In the fourth category, the integration with R and Java is also important. Although Python is one of the most adopted languages in machine learning, there are still many data scientists using R and other languages. MLflow needs to provide R and Java APIs so those machine learning workflows can be managed as well.

There are other important features not included in the current roadmap. From my viewpoint, the following list of items are also needed and can help complete MLflow as a full machine learning data and model management tool.

  • Register APIs

    MLflow provides the APIs to log run information. These APIs must be called inside of the model training source code and they are called at runtime. This approach becomes inconvenient. You either want to track the previous runs without these APIs or runs without access to the source code. To solve this problem, a set of REST APIs that can be called after the run to register the run information would be very helpful.
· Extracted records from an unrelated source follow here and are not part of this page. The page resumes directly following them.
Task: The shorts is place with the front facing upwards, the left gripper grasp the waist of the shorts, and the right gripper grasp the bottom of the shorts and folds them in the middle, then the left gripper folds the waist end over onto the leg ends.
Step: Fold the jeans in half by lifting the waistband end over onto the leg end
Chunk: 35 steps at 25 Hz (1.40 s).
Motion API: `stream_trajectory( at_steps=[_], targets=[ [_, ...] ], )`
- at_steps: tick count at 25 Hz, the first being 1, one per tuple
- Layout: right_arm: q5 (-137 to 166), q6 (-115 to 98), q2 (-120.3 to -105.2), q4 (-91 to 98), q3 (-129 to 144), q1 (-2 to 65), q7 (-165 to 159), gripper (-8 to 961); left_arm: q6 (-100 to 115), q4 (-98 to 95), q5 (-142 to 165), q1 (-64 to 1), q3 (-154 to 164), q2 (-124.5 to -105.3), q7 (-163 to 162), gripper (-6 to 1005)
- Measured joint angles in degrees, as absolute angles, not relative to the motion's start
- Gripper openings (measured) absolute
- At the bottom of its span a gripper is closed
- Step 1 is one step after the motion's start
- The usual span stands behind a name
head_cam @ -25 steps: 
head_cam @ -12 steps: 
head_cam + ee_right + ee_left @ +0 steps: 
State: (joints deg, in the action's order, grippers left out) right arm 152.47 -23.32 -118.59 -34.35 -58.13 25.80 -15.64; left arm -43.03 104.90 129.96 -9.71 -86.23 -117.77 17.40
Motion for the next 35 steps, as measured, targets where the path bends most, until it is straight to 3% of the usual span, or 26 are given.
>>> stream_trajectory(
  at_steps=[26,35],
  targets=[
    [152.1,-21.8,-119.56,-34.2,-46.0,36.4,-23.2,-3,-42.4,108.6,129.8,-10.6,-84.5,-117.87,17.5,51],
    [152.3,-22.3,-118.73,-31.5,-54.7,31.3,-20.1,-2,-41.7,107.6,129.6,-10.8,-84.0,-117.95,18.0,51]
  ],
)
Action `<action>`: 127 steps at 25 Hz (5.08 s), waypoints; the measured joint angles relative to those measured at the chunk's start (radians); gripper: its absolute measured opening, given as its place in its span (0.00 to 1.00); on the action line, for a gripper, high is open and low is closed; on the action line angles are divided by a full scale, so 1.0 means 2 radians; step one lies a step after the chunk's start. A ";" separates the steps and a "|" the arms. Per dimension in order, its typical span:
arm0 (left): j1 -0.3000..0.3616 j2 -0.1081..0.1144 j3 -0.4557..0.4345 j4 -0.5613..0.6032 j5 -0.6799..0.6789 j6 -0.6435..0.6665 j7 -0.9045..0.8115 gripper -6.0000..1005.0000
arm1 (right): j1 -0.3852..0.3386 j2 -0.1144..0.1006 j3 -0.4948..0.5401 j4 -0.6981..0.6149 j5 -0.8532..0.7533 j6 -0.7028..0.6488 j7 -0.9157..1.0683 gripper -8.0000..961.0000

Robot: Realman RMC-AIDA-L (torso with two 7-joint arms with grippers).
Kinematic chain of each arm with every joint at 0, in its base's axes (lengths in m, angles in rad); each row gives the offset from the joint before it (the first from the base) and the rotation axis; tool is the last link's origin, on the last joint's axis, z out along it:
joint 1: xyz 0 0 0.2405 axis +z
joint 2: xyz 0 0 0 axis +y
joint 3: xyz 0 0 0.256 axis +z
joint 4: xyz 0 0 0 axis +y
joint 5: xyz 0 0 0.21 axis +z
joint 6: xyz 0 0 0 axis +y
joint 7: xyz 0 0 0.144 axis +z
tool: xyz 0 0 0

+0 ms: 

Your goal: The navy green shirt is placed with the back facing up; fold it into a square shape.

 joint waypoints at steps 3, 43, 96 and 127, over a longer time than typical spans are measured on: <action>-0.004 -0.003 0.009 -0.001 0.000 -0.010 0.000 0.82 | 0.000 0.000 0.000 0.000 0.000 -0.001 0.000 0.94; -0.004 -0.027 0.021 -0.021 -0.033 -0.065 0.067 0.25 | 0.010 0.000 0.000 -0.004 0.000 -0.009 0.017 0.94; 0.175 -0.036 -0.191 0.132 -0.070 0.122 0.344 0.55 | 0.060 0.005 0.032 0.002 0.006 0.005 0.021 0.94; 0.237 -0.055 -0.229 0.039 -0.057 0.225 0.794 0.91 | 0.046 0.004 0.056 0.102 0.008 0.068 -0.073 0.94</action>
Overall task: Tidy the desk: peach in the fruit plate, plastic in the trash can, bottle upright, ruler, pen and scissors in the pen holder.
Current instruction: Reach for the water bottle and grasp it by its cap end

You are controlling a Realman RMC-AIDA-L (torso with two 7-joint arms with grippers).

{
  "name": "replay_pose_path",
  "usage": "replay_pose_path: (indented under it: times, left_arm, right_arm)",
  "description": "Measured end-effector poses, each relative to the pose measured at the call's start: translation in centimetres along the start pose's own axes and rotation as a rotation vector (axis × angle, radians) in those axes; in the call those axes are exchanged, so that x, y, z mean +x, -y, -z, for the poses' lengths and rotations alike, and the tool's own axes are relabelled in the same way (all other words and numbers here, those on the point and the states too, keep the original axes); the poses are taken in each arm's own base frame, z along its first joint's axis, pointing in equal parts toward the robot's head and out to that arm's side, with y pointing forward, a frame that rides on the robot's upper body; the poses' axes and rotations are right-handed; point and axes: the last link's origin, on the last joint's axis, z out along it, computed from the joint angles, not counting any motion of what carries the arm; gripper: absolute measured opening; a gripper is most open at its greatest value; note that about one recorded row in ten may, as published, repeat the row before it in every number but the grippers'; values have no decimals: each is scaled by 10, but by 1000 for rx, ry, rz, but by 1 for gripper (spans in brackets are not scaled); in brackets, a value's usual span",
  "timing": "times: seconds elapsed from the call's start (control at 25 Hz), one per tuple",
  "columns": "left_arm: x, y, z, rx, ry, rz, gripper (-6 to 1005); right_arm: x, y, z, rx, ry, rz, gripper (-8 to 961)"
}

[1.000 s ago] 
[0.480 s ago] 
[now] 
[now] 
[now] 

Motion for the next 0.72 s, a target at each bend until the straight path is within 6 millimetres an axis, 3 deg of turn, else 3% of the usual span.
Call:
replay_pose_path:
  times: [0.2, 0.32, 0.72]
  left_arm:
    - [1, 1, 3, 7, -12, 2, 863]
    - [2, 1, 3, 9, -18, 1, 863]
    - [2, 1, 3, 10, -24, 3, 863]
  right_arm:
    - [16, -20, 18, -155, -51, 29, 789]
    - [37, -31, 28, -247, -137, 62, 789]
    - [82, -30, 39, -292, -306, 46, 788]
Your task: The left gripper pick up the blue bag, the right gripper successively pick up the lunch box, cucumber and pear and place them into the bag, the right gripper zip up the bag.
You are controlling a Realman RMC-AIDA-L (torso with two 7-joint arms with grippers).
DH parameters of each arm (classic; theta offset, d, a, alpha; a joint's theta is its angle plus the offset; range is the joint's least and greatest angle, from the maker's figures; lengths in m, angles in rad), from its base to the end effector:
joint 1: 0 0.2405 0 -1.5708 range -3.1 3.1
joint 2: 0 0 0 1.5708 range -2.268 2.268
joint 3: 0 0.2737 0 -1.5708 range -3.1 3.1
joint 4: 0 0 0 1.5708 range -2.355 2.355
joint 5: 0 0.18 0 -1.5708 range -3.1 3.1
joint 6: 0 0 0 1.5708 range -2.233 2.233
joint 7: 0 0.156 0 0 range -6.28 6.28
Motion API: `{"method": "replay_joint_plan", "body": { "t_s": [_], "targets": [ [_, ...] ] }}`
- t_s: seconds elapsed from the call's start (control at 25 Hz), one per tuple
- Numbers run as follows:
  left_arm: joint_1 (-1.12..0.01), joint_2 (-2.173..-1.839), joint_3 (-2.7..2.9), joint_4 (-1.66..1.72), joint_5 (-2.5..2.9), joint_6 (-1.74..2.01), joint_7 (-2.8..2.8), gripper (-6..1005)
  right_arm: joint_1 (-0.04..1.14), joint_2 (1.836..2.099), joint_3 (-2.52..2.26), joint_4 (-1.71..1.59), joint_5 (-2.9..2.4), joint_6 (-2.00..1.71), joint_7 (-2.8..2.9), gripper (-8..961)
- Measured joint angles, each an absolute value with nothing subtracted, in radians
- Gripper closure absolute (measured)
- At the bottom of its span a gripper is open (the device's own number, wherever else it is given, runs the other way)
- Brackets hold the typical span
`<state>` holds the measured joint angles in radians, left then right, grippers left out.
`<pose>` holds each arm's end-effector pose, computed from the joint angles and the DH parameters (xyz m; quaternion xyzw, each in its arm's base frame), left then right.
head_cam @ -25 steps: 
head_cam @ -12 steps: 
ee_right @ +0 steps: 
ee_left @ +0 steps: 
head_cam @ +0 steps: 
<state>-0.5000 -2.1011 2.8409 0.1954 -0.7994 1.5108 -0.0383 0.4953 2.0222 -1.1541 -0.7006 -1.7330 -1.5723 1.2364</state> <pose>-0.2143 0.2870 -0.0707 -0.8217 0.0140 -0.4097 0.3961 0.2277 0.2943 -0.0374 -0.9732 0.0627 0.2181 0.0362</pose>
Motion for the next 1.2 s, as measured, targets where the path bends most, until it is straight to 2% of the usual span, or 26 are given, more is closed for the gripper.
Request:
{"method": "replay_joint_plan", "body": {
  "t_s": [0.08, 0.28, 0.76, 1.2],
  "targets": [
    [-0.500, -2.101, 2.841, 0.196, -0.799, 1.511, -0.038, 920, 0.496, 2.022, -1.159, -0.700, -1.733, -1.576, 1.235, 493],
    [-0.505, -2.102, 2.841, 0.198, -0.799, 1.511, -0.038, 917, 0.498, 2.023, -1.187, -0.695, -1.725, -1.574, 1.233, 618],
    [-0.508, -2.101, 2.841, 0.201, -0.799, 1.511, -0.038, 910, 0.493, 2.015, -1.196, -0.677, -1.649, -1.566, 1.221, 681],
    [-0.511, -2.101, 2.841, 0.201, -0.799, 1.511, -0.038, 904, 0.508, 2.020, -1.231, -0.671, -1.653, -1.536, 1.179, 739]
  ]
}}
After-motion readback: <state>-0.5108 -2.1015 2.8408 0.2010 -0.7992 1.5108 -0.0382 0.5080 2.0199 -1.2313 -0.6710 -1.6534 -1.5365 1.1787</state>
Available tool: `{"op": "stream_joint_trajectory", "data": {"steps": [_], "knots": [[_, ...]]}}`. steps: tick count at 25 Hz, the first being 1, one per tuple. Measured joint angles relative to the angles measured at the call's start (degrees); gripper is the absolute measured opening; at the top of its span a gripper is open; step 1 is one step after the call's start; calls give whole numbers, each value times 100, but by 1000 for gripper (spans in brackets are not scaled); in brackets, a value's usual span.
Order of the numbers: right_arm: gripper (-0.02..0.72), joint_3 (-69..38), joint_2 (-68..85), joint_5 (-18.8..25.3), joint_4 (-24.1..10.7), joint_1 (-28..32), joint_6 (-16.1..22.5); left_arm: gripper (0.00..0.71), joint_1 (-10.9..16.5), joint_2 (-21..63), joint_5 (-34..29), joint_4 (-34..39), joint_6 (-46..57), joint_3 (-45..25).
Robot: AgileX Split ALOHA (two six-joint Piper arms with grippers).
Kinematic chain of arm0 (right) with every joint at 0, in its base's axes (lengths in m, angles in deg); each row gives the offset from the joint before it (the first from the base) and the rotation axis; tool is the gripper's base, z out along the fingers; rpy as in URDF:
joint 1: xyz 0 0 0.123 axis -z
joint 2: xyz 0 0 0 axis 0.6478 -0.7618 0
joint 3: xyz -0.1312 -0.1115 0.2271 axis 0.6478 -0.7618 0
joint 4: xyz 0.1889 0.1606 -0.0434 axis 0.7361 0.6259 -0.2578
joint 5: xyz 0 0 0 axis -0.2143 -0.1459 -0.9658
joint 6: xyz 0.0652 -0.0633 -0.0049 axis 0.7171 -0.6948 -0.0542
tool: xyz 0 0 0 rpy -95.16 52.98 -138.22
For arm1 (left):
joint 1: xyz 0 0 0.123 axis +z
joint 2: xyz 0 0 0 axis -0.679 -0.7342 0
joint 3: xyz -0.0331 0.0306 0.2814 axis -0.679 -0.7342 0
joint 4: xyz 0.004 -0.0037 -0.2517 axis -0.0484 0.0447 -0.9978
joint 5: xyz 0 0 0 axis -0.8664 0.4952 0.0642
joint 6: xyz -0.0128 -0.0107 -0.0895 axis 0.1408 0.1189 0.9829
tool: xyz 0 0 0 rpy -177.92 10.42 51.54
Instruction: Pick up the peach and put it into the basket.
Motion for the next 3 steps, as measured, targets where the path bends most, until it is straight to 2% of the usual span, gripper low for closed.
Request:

The run information, such as parameters, metrics, and artifacts, can be part of the JSON input.

  • UI view enhancement

    In the Experiments UI view, the Parameters and Metrics columns display all parameters and metrics for all runs. The row becomes unfriendly, long, and difficult to view when more types of parameters and metrics are tracked. Instead, for each run, the view should display a hyperlink to the detailed run info where the parameters and metrics are shown only for that run.

  • Artifact location

    MLflow can take artifacts from either local or GitHub. It would be a great improvement to support the load and save data, source code, and model from other sources like S3 Object Storage, HDFS, Nexus, and so on.

  • Import and export

    After the tracking store is implemented with a database as the back end, the next thing will be to support the import and export of all experiments stored in different databases.

  • Run projects remotely

    The Projects component specifies the command to run the project and the command is displayed in the tracking UI. But because the project can run only on the specific machine learning platform, which can be different from the tracking server, you still must connect to the platform remotely and issue the command line. The MLproject specification should include the platform information such as the hostname and credentials. With this information, the tracking UI should add an action to kick off the run through the UI.

  • Tuning

    Adding the parameter tuning functionality through the tracking UI is an important feature. You will be allowed to change the parameters and kick off the run if the project is tracked by the Projects component.

  • Common model format

    The Models component defines flavors for a model. However, every model is still stored in its original format only understood by that training tool. There is a gap between the model development and production. Portable Format for Analytics is a specification that can help bridge the gap. MLmode can be improved to understand PFA or convert models into PFA for easy deploying models to PFA-enabled platforms.

  • Pipeline integration

    A complete machine learning lifecycle also includes data preparation and other pipelines. MLflow so far only tracks the training step. The MLproject can be enhanced to include the specifications of other pipelines. Some pipelines can be shared by projects as well.


In this blog, I’ve described MLFlow and provided some specifics based on my experience in using the project. I’ve explained some features of MLflow and also provided suggestions on areas where I think MLflow can be improved.